= Rhoda Karpatkin =

American consumer advocate (1930–2023)

Rhoda Karpatkin (June 7, 1930 – August 4, 2023) was an American lawyer and consumers rights activist who was the president of the Consumer's Union, the publisher of Consumer Reports.

==Early life and education==
Rhoda Alayne Hendrick was born on June 7, 1930, in Brooklyn, New York. Her father Charles and mother Augusta Hendrick were immigrants from Eastern Europe. She graduated from Lafayette High School. She then attended Brooklyn College, graduating in 1951. In college she edited The Vanguard, a student newspaper. Karpatkin graduated from Yale Law School in 1953.

==Career==
From 1954 to 1974, Karpatkin practiced law, specializing in education civil rights, civil liberties, and consumer law. She represented the American Civil Liberties Union and conscientious objectors to the Vietnam War. She was outside counsel for the Consumers Union from 1958 to 1974.

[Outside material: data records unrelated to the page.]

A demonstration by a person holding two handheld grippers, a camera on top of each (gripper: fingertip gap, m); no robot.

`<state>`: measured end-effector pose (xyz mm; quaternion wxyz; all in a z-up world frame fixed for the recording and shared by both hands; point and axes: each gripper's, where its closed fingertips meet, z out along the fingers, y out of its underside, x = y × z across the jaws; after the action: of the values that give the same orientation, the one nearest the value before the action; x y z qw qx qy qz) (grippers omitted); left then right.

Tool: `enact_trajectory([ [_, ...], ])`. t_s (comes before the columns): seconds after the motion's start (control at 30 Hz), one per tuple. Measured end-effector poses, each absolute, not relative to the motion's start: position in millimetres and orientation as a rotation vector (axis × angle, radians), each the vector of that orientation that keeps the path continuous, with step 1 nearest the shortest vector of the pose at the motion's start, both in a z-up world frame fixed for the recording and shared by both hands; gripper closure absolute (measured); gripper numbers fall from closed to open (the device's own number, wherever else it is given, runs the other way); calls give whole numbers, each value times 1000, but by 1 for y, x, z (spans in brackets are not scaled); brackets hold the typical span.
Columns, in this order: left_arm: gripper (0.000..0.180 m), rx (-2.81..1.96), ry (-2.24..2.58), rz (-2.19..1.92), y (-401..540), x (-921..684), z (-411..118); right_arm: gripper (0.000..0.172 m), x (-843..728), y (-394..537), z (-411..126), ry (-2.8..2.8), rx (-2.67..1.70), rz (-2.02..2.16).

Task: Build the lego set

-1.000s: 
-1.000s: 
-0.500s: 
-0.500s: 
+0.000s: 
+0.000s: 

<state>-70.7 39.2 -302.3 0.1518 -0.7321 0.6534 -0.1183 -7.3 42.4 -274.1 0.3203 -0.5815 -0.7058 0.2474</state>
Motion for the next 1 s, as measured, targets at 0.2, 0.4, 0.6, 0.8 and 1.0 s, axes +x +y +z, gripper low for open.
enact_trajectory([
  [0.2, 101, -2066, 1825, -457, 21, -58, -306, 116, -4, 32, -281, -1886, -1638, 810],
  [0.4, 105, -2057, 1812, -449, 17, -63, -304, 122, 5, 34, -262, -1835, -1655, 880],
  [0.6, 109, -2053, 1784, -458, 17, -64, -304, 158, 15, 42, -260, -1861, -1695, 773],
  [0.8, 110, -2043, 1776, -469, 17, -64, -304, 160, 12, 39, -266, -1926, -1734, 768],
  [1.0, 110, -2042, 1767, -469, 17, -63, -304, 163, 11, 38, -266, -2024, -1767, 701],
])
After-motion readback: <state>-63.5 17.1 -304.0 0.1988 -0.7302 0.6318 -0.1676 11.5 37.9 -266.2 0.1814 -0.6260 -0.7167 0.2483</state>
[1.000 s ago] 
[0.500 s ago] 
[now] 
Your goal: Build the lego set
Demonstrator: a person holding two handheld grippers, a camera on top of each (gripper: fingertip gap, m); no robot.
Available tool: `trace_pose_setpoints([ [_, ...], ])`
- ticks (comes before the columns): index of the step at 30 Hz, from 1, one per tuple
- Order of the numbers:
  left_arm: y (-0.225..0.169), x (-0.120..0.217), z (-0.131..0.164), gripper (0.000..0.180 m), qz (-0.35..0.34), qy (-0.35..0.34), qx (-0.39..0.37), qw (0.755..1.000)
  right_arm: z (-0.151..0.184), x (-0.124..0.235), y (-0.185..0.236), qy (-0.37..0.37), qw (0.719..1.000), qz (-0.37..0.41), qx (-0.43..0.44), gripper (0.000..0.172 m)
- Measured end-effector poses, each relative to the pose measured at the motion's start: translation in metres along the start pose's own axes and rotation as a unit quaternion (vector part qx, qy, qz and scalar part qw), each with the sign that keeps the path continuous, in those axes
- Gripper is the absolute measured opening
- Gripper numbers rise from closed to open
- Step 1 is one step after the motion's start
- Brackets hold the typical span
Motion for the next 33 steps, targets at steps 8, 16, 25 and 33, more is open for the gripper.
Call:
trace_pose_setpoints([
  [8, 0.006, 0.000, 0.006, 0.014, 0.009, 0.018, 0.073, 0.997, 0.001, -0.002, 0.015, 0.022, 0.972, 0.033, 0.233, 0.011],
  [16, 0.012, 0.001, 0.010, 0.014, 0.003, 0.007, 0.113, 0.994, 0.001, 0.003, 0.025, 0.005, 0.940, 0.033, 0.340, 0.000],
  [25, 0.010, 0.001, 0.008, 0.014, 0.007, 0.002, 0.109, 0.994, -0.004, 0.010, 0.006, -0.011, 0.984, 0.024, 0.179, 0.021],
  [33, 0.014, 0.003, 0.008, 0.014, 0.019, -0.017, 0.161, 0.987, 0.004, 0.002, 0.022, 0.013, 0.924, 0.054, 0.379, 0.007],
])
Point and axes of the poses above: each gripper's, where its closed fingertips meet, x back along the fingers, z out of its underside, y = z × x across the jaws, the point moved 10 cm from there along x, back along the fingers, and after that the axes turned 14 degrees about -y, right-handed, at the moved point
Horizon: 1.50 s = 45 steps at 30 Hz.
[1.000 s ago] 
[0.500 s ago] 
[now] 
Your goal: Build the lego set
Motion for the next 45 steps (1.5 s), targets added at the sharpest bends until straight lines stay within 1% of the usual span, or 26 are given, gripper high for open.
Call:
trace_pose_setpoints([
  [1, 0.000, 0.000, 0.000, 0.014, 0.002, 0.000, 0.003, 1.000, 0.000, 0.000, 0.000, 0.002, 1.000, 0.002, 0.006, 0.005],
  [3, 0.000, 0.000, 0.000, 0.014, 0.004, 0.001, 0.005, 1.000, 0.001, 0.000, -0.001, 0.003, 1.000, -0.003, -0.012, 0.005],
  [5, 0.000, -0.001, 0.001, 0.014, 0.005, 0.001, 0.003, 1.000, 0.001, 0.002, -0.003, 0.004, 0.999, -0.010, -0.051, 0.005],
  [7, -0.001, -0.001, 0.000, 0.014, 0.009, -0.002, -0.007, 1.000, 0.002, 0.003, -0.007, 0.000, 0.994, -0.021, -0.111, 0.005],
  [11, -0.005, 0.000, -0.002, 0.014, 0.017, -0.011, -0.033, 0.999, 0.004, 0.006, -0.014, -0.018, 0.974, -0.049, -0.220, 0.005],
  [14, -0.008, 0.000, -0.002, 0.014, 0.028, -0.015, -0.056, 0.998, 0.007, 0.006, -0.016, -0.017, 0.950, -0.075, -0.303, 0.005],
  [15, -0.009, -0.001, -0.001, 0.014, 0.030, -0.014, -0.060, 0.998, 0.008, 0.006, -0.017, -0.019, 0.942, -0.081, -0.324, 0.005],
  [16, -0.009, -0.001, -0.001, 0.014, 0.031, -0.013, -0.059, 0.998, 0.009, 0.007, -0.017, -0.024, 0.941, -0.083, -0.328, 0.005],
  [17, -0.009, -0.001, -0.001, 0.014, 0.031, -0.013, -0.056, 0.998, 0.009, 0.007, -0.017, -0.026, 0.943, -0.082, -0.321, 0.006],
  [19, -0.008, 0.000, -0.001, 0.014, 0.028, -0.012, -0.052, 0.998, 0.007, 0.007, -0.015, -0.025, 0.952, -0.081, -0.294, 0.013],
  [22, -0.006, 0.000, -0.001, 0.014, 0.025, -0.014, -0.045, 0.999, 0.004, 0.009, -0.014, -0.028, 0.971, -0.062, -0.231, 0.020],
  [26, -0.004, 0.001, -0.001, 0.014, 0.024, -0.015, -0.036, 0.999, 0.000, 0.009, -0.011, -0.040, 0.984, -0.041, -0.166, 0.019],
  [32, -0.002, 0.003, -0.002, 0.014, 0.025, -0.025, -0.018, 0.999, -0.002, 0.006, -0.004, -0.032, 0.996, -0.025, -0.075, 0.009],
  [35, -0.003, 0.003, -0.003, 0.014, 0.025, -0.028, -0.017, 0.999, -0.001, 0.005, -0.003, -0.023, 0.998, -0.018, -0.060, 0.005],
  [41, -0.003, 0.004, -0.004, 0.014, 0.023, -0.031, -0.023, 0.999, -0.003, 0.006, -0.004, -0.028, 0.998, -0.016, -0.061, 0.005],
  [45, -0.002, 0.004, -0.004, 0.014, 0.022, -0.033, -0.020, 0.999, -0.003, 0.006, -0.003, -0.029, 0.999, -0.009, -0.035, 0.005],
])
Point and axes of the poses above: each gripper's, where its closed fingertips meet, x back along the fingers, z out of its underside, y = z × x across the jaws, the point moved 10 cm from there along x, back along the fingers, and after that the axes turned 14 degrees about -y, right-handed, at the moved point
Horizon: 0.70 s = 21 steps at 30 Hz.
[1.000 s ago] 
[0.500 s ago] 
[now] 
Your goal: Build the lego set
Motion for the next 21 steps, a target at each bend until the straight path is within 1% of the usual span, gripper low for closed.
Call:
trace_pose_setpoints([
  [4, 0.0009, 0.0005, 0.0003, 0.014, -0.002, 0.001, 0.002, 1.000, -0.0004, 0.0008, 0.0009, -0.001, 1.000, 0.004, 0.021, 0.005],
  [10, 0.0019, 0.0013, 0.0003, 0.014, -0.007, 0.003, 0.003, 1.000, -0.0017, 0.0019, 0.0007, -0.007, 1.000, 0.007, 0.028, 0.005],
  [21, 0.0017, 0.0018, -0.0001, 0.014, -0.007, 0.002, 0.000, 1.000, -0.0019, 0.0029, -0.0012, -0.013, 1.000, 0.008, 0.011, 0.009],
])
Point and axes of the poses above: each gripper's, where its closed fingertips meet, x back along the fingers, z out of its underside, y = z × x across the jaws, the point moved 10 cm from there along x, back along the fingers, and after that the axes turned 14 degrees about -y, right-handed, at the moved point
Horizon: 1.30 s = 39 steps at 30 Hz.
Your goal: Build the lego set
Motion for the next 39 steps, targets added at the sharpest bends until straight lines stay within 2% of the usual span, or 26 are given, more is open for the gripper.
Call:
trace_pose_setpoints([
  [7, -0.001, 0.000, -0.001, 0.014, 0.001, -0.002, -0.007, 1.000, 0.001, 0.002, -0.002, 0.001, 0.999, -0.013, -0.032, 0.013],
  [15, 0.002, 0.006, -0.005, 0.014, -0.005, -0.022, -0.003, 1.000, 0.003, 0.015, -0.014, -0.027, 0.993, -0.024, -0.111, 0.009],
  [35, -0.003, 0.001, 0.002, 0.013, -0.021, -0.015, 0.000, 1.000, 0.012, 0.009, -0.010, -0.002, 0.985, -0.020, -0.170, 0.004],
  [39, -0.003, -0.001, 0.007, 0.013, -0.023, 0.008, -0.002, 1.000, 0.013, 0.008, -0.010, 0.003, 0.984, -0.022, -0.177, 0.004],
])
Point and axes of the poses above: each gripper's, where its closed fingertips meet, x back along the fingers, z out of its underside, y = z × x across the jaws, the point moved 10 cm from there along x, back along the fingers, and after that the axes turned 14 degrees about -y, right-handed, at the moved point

In 1974, she was chosen to be the executive director of the Consumer's Union, the publisher of Consumer Reports, becoming the first woman to hold the job. Karpatkin led the organization through recession and debt issues. She increased the budget by a factor of 10, to $157 million.

Karpatkin saw both product testing and advocacy as linked issues, leading to a dispute with Nader who left the board over it. She had an auto-test track and new research laboratories built.

Karpatkin was a central figure in the consumer rights movement of the 1970s, along with Ralph Nader and Joan Claybrook.

In 2000, the year before she retired, the magazine had 4.3 million subscribers and at the time the largest paid-subscriber website with 350,000 users.

Karpatkin retired in 2001.

Her papers from her time at Consumer Reports were given to Duke University in 2019.

==Personal life and death==
In 1951, she married Marvin M. Karpatkin. Together they had one daughter and two sons. Her husband died in 1975.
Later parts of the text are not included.